*** Opening INFORMATION SUPPLIED ***

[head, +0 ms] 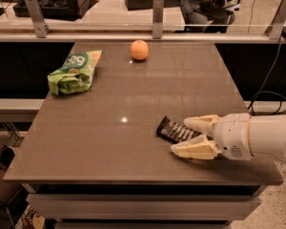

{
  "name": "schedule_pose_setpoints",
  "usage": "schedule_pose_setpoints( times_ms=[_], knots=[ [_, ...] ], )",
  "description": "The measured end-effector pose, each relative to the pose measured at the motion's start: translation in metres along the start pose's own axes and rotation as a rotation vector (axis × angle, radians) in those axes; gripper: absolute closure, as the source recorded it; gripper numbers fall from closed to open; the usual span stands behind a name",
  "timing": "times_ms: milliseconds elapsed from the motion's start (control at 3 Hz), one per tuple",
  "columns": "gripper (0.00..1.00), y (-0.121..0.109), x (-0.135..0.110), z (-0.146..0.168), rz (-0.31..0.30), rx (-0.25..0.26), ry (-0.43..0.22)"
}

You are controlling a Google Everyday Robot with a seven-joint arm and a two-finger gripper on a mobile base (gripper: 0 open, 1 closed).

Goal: Move rxbar chocolate near orange

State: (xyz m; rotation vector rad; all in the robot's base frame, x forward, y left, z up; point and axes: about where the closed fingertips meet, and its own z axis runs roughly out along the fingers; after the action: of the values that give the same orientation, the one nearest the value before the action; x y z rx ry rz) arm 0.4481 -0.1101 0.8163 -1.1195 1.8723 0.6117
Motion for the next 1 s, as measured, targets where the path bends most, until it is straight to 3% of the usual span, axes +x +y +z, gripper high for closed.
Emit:
schedule_pose_setpoints(
  times_ms=[333,667,1000],
  knots=[
    [0.88,0.0013,-0.002,0.0003,-0.005,-0.001,0.001],
    [1.0,0.0025,-0.0037,0.0006,-0.009,-0.001,0.002],
    [1.0,0.0009,-0.0086,0.0,-0.017,0.002,0.013]
  ],
)
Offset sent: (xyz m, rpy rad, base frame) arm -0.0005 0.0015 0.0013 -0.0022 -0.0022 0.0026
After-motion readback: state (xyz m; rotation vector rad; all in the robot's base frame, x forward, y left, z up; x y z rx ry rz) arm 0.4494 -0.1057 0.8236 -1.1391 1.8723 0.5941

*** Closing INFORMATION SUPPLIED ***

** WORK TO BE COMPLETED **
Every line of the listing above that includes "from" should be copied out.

** SOLUTION TO THE EXERCISE **
  "description": "The measured end-effector pose, each relative to the pose measured at the motion's start: translation in metres along the start pose's own axes and rotation as a rotation vector (axis × angle, radians) in those axes; gripper: absolute closure, as the source recorded it; gripper numbers fall from closed to open; the usual span stands behind a name",
  "timing": "times_ms: milliseconds elapsed from the motion's start (control at 3 Hz), one per tuple",

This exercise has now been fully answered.